=== WORK TO BE COMPLETED ===
Find the string "camera" in the data, then copy every line where it is found.

=== EXTRACTED ENTRIES ===
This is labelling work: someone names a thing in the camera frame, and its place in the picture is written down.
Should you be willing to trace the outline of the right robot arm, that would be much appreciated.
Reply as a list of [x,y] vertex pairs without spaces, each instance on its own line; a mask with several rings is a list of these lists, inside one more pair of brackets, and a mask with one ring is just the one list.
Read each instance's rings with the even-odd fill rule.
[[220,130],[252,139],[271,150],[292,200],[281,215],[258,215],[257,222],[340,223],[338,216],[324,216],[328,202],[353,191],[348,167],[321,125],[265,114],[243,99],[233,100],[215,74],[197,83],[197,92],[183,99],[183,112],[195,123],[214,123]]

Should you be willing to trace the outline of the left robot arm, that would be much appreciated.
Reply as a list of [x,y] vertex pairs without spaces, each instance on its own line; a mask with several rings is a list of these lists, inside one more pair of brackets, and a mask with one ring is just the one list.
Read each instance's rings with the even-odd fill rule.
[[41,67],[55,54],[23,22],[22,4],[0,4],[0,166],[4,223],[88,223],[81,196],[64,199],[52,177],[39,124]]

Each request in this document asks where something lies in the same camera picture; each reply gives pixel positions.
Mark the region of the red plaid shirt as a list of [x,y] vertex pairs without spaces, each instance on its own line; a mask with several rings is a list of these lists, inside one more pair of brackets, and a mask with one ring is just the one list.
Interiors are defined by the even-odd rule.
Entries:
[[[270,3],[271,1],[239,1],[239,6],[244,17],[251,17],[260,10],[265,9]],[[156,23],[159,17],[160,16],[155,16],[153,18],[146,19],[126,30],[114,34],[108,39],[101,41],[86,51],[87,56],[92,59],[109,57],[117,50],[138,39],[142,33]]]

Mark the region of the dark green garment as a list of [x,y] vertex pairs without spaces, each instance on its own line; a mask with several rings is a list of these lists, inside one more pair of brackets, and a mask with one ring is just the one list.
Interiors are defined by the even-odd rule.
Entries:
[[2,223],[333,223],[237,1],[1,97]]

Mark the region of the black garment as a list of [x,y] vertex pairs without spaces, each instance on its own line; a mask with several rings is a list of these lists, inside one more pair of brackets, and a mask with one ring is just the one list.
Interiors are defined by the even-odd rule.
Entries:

=== RESULT FOR THIS EXERCISE ===
This is labelling work: someone names a thing in the camera frame, and its place in the picture is written down.
Each request in this document asks where something lies in the same camera picture; each reply gives pixel positions.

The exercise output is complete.